2002: the Alberta government announced and later scrapped plans for an anti-Kyoto Accord advertising campaign in Ontario after focus group testing proved the messaging was unpopular among Torontonians.

2008: the Alberta government launched a public relations campaign targeting critics of the oilsands outside of Alberta, which included a 20-page glossy brochure entitled Alberta’s Oil Sands: Balance. Opportunity. This campaign included a North America and European speaking tour by the Premier.

2010: the Alberta government rolled out a slick $25-million “Tell It Like It Is” oilsands promotional campaign that included advertisements in London’s Piccadilly Circus and New York City’s Times Square. The multimedia blitz includes CDs and DVDs about “Alberta’s Clean Energy Future” and “A conversation on oilsands and the environment” – which features commentary from provincial experts.

2012: the Alberta government announced it was spending $77,000 on a pro-Keystone XL Pipeline advertising campaign during the Premier’s visit to Washington DC and hired lobbyists to directly lobby US officials.

2012: the federal Conservative government assigned Canadian diplomats to lobby Fortune 500 companies in the U.S. in order to counter campaigns launched by an environmental advocacy groups targeting the oilsands.

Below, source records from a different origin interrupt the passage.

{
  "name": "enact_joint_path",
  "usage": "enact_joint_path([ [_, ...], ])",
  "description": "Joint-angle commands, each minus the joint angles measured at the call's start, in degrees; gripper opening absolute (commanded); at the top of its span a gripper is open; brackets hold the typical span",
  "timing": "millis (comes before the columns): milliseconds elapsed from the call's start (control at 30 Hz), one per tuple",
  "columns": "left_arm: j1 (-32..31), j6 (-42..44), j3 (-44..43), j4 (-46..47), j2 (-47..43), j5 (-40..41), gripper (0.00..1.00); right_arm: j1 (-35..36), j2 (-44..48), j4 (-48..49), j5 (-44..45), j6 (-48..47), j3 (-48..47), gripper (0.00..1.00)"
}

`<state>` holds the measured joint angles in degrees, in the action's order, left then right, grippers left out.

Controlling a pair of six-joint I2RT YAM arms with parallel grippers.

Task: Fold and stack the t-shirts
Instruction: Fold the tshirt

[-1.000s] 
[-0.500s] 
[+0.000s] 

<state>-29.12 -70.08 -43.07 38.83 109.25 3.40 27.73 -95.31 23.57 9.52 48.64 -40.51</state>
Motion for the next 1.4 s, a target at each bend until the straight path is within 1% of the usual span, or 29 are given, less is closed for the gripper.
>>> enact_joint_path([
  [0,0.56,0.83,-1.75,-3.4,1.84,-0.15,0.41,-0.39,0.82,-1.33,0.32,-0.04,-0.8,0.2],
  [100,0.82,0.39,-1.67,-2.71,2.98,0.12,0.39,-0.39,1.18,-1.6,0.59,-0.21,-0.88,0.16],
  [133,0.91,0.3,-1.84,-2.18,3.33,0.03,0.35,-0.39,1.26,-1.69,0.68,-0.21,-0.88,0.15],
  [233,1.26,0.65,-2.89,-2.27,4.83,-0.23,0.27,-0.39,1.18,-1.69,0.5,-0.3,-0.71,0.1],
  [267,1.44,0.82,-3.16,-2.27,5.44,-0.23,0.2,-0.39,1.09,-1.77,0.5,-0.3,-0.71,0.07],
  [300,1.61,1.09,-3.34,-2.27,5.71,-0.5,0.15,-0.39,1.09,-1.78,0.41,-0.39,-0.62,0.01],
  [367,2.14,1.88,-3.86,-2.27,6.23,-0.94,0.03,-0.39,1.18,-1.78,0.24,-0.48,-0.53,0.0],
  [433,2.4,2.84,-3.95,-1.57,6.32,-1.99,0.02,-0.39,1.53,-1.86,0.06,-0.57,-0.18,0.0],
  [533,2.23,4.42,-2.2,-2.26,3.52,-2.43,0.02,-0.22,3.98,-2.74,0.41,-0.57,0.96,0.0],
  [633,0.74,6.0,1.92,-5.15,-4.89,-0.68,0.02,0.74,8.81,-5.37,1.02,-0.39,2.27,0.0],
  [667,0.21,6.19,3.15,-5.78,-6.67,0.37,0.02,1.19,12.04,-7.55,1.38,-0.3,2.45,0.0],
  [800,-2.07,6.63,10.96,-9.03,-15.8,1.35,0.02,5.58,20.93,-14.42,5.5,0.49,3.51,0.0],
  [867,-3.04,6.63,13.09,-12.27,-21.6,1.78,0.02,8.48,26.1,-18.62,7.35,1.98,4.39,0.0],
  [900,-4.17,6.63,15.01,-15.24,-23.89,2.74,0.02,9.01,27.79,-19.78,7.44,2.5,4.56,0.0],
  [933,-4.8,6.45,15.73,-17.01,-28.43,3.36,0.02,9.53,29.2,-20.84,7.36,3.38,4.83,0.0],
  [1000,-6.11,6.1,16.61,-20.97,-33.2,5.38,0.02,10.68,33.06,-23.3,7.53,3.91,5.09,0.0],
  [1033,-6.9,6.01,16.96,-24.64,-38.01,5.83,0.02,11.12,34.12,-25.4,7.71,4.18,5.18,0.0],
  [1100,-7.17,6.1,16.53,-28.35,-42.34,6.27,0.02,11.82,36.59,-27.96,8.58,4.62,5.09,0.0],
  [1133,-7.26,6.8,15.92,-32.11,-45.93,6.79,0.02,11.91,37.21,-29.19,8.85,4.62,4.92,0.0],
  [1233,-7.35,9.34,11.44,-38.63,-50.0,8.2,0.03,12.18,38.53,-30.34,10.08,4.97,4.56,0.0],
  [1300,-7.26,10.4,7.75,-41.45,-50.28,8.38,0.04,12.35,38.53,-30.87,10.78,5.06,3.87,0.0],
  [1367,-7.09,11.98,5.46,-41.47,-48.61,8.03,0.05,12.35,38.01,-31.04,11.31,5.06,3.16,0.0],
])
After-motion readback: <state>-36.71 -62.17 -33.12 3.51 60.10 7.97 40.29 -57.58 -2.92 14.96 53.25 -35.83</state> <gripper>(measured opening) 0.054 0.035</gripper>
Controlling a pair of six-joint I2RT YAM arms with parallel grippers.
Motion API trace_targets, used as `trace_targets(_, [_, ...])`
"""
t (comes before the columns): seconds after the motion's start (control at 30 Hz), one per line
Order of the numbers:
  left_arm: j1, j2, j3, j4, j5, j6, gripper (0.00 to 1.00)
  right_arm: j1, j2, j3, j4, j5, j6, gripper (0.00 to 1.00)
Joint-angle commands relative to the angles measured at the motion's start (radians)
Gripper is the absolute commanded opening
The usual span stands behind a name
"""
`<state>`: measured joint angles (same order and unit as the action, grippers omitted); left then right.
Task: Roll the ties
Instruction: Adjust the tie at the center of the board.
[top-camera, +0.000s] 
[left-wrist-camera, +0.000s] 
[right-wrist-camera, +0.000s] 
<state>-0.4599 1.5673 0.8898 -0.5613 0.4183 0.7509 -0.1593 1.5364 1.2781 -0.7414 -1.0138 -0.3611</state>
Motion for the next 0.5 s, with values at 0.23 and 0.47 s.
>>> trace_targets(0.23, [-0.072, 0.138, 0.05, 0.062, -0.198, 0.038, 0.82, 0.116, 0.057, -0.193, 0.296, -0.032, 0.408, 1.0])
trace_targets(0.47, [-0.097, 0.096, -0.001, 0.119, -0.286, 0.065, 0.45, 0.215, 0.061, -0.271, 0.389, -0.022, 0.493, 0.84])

2013: the federal Conservative government launched a advertising campaign directed at American politicians ahead of Prime Minister Stephen Harper’s trip to the United States. The ad campaign described Canada as a “world environmental leader” on oil and gas development.

2018: the Alberta government spent more than $23 million promoting its KeepCanadaWorking advertising campaign in support of the expansion of the Trans Mountain PIpeline from Alberta to British Columbia.